I already explained the fetch and cascade attributes for the @ManyToMany and @ManyToOne annotations. You can use them in the same way with the @OneToMany annotation.

In addition to these 2 attributes, you should also know the orphanRemoval attribute. If you set it to true, Hibernate removes an entity from the database when it gets removed from the association. That’s often used for parent-child associations in which the child can’t exist without its parent. A typical example would be the item of an order. The item can’t exist without the order. So, it makes sense to remove it as soon as the association to the order gets removed.

@OneToOne

One-to-one associations are only rarely used in relational table models. You can map them using a @OneToOne annotation.

Similar to the previously discussed association mapping, you can model a uni- or bidirectional one-to-one associations.
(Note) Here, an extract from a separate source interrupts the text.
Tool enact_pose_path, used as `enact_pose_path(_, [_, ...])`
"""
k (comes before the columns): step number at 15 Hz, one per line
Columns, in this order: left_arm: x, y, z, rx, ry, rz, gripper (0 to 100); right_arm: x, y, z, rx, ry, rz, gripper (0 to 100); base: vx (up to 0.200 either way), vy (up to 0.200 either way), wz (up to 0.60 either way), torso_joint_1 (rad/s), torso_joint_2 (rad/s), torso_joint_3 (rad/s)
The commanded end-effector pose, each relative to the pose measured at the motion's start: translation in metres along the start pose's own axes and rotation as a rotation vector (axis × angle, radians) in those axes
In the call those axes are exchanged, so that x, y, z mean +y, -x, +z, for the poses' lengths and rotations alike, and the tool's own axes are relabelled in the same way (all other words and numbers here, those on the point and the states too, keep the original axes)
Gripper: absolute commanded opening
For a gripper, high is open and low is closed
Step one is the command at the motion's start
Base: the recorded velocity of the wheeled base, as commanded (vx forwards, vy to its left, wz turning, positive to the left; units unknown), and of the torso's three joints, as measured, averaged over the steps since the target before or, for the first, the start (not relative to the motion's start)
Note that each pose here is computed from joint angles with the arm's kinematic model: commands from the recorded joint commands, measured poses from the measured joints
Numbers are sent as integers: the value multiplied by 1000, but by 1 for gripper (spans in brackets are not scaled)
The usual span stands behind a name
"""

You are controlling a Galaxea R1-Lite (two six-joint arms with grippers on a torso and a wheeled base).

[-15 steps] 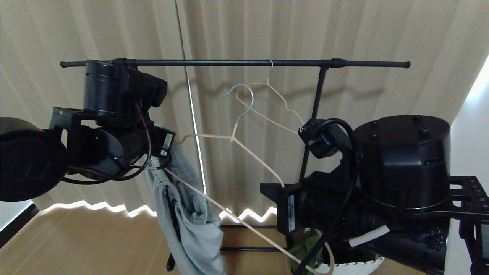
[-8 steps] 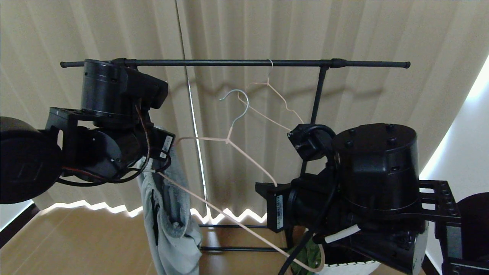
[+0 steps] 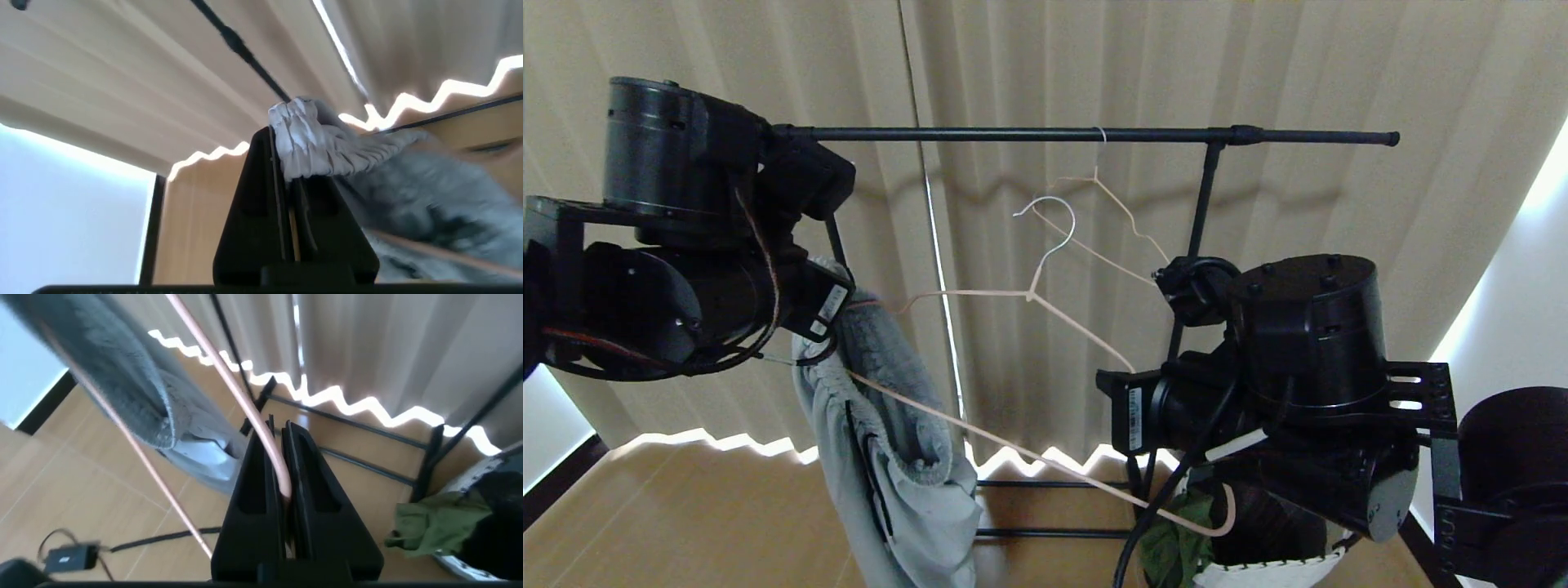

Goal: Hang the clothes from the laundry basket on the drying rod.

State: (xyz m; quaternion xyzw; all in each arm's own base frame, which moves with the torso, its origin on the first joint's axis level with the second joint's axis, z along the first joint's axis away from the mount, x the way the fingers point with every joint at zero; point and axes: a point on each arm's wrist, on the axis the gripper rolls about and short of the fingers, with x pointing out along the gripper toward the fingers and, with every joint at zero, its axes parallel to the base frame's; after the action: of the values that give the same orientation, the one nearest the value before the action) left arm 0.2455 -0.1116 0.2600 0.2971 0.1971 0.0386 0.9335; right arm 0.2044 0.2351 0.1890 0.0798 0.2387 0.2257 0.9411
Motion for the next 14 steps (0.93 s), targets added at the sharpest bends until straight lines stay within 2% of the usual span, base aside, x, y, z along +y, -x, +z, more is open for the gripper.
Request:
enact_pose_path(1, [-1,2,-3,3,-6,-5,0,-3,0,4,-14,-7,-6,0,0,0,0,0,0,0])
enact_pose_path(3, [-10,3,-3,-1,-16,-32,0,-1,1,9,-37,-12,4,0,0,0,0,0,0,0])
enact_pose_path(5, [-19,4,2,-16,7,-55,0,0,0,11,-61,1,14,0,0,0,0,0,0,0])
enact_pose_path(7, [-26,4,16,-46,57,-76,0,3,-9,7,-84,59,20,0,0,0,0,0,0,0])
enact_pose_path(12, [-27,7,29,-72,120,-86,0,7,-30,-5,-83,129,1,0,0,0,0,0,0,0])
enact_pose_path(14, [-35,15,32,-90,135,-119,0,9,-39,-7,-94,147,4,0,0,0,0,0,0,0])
The attribute that’s defined on the entity that maps the database table that contains the foreign key column owns the association.

@Entity
public class Manuscript {

    @OneToOne(fetch = FetchType.LAZY)
    private Book book;

    ...
}

The @OneToOne annotation supports the fetch, cascade, and optional attributes that I already explained in the previous sections.

And if you model it as a bidirectional association, you need to set the mappedBy attribute of the referencing side of the association to the attribute name that owns the association.

@Entity
public class Book {

    @OneToOne(mappedBy = "book")
    private Manuscript manuscript;

    ...
}

Conclusion

As you have seen, you only need a relatively small number of annotations to define your domain model. In most cases, you only need to annotate your entity class with @Entity and your primary key attribute with @Id and @GeneratedValue.

If the names of your entity class or one of its attributes don’t match the table or column names, you can adjust the mapping using a @Table or @Column annotation. You can also change the type mappings using an @Enumerated, @Temporal, or @Lob annotation.

One of the key features of any object-relational mapper is the handling of associations. With JPA and Hibernate, you can map one-to-one, one-to-many, many-to-one, and many-to-many associations in a uni- or bidirectional way. All association mappings require an additional annotation that describes the association mapping and that you can use to define the fetching and cascading behavior of it.